In the earliest ages Ireland was the seat of the greatest learning in Europe. While England was still plunged in barbarism, and France and Germany could boast of no cultivation, Ireland was full of monasteries where learned men disseminated knowledge. The Latin language thus became a means for preserving the records of history, and it has also been a treasure house of stories, furnishing material for much of the poetry of Europe. One of these legends gave Scott the story of the combat between Marmion and the Spectre Knight.
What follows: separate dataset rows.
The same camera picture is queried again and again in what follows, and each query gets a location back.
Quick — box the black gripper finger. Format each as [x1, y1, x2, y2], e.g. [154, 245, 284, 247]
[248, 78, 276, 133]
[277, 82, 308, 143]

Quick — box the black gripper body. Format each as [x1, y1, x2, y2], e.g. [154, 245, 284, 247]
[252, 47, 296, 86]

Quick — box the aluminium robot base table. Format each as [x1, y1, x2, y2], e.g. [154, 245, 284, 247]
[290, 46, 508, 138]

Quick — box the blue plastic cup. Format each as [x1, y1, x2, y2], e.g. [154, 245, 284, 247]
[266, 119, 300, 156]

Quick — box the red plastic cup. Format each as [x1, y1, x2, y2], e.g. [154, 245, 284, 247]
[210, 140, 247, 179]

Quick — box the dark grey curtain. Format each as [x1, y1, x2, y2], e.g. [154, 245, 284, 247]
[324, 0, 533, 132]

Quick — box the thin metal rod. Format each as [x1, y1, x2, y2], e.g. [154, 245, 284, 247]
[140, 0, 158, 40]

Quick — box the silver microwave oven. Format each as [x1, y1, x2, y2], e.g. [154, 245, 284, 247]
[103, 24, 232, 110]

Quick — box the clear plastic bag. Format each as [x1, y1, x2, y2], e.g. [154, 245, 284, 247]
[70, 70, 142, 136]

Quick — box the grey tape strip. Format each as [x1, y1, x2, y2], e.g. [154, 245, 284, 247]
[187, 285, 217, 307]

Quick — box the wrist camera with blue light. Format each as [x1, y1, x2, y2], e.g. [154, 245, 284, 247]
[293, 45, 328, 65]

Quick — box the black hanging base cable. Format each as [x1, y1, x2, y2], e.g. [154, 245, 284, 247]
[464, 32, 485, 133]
It has been said that the Ancients did not know how to hold converse with nature, and that little or no sign of it can be found in their writings. Matthew Arnold has traced to a Celtic source the sympathy with, and deep communing with nature that first appeared among European poets. Under the patronage of Charlemagne the cloisters and brotherhoods became even more learned and cultivated than they had been before. Whatever the people knew of tilling the soil, of the arts of civilization, and of the truths of religion, they learned from the monks. By their influence States were rendered more secure, and it is to the monks alone that Western Europe is indebted for the superiority she attained over the Byzantines on the one hand (who were possessed of far more hereditary knowledge than she), and over the Arabs on the other, who had the advantage of eternal power. The cloisters were either the abode, or the educators, of such men as the Venerable Bede, Lanfranc and Anselm, Duns Scotius, William of Malmesbury, Geoffrey of Monmouth (who preserved the legends of Arthur, of King Lear, and Cymbeline), of Geraldus Cambrensis, of St. Thomas a Kempis, of Matthew Paris, a Benedictine monk, and of Roger Bacon, a Franciscan friar, who came very near guessing several important truths which have since been made known to the world by later scholars.
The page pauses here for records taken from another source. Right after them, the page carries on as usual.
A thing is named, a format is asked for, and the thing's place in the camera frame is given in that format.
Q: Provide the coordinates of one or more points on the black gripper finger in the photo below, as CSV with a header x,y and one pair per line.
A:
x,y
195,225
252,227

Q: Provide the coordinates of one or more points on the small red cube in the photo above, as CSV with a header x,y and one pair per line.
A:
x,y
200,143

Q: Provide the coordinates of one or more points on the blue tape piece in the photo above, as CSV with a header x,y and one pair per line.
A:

The Bible was protected and cherished from age to age in these cloisters, where it was, in fact, preserved solely by the labors of the monks, who translated it by hand, with illuminated border and text. When a new religious house was opened, it would obtain from some older monastery a copy of one of these priceless copies of the Sacred Scriptures; and then this new house in its turn, would set to work to multiply the number of Bibles, through the labor of its monks and brothers.

The German translation of the Bible was made in classic High Dutch, and many later writers have fashioned their style from it, although modern scholars, Catholic and Protestant, have found many faults in it, especially whole passages, wherein Luther has erred. This craze for High Dutch caused the historians of both Denmark and Sweden to utter a vigorous protest against the influx of High Dutch literature into their respective countries in the sixteenth century. They averred it was ruining the native language and literature; but, in spite of this, Lutheranism got a firm foothold in both these nations.

In the sixteenth century the poetry of all Southern Europe was affected by the upheaval caused by Luther and his teachings, while in the Northern countries it was even worse; for, as a great German author (von Schlegel), has said:

"The old creed could not be driven into contempt without carrying along with it a variety of images, allusions, poetic traditions and legends, and modes of composition, all more or less connected with the old faith."

The struggle that we can trace (in all the works Luther has left) of his own internal conflict between light and darkness, faith and passion, God and himself, is a type and indication of what took place in literature during the Reformation, when the old was in opposition to the new.